Recado
- Não deixe que ninguém toque o seu coração, se não for tocar também todo o resto. - Eu disse despretensiosamente, enquanto abria mais uma garrafa de vinho.
- Como? - Amanda perguntou intrigada.
- É isso...
- Mais uma das tuas falas misteriosas. - Ela replicou.
- Onde está o mistério?
- Tua intenção em dizer isso.
Enchi os nossos copos e ela ficou me encarando.
- Extrair as intenções das palavras é um exercício pra vida.
- Isso parece algo que minha mãe me diria.
- Algo que sua madrinha diria... na verdade.
- Como é, rapaz?
- Você sabe de quem estou falando.
- Sim. Mas eu preferia que você fosse direto ao ponto.
- Não posso ir mais longe do que isso. Você sabe muito bem.
Ela tomou um gole do vinho e ficou com um meio sorriso pendurado no canto da boca.
- Tá certo então. - Ela murmurou depois de alguns instantes.
- Está certo mesmo?
- Olha. Eu não estou acostumada a tirar os meus pés do chão não. Inclusive quando tiro, termino caindo. Então não é comum que eu deixe minhas coisas expostas por aí. Quanto mais o meu coração.
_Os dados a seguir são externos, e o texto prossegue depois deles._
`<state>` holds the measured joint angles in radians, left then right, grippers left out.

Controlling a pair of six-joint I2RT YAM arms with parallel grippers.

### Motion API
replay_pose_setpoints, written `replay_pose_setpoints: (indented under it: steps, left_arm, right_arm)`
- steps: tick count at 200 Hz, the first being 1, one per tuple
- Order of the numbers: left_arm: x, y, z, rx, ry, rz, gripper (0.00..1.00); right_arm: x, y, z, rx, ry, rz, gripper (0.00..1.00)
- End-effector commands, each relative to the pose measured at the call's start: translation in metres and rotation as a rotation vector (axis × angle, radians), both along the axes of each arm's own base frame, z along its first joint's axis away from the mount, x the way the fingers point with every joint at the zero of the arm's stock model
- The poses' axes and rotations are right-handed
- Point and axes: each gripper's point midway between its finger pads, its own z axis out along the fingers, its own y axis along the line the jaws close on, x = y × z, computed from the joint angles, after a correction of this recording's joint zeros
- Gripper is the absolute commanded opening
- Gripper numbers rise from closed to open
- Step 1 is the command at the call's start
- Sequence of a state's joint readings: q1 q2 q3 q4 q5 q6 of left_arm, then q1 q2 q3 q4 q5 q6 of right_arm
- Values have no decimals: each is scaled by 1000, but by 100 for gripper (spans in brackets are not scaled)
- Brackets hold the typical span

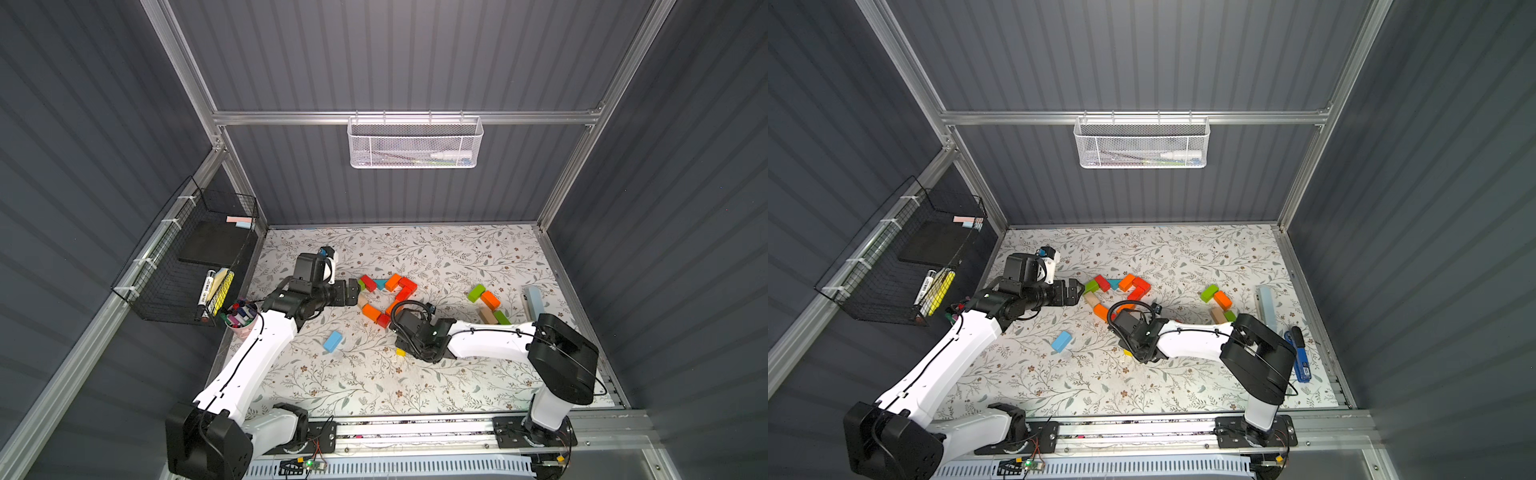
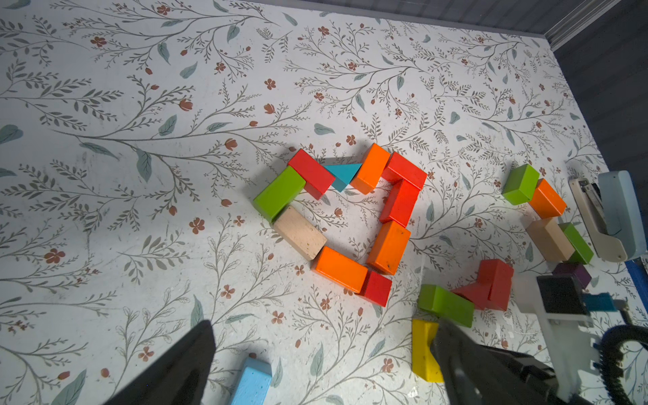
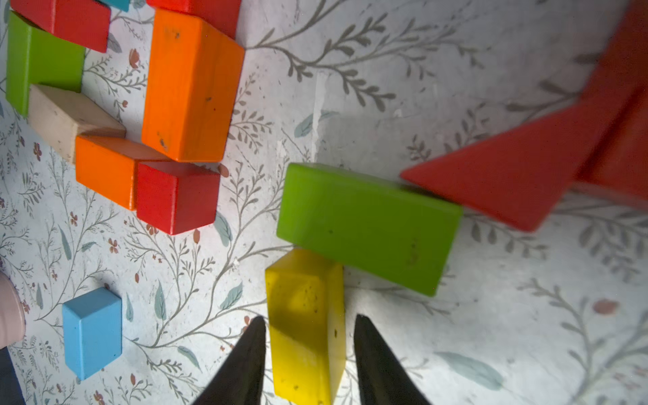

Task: Assemble a heart with building blocks
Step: Assemble the building block at the center of the board.

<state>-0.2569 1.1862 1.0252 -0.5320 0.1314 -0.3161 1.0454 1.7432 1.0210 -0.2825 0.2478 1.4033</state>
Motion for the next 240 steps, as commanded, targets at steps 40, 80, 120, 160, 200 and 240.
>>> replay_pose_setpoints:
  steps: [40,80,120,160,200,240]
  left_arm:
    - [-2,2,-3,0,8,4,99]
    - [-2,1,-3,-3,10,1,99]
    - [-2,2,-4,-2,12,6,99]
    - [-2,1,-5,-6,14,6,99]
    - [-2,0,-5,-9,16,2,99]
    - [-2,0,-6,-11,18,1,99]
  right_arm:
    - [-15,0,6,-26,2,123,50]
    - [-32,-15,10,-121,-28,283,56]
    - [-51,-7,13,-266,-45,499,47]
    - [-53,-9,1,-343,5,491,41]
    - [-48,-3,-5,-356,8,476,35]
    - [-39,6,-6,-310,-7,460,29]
- Não é porque você não está acostumada que não aconteça.
- Eu sei. Mas estou bem tranquila.
- Que bom. Nesse ponto eu nunca estou.
- Porque você é trouxa, meu bem. E gosta de ser trouxa.
- Não é como se eu gostasse.
- Mas está sempre metido no mesmo tipo de situação. Sempre apaixonado por quem não te merece. Sempre esperando o máximo do que não te dá o mínimo.
- Eu não espero o máximo de ninguém.
- Mas quase sempre tá romantizando o óbvio.
- E qual é o óbvio?
- Que você só ama o que não pode ter.
- Isso é um pouco cruel, não?
- Você que é cruel consigo mesmo, meu amor.
- Talvez tenha um pouco de verdade nisso.
- É... Talvez tenha – Amanda murmurou quase que cinicamente.
Me levantei e deixei o meu copo na mesa de centro que estava entre nós dois.
Fui até a janela e respirei fundo o ar fresco que vinha de fora.
- Seria tudo muito fácil se pudéssemos ser racionais com essas coisas. - Falei, me virando novamente pra ela.
- Nós sempre podemos.
- Como?
- É só investir o tempo em coisas mais simples. Sexo, amizade, trabalho... a vida vai muito além de amar.
- Pois é. Mas a carne mais fraca é a do coração. Ela sempre falha primeiro.
- Você tem coração de vira-latas, meu bem. Tem um pouquinho de amor pra todo mundo aí dentro, tanto que às vezes falta um pouco pra você mesmo. - Amanda respondeu também se levantando.
Ela pegou o celular, conferiu a hora e largou ele de lado sobre o sofá.
Me olhou no fundo dos olhos, e dessa vez não havia nenhum sorriso em seus lábios. Apenas um tipo estranho de certeza e tensão. Então ela apagou a luz, pegou o copo e andou com passos lentos, até desaparecer no escuro do meu quarto.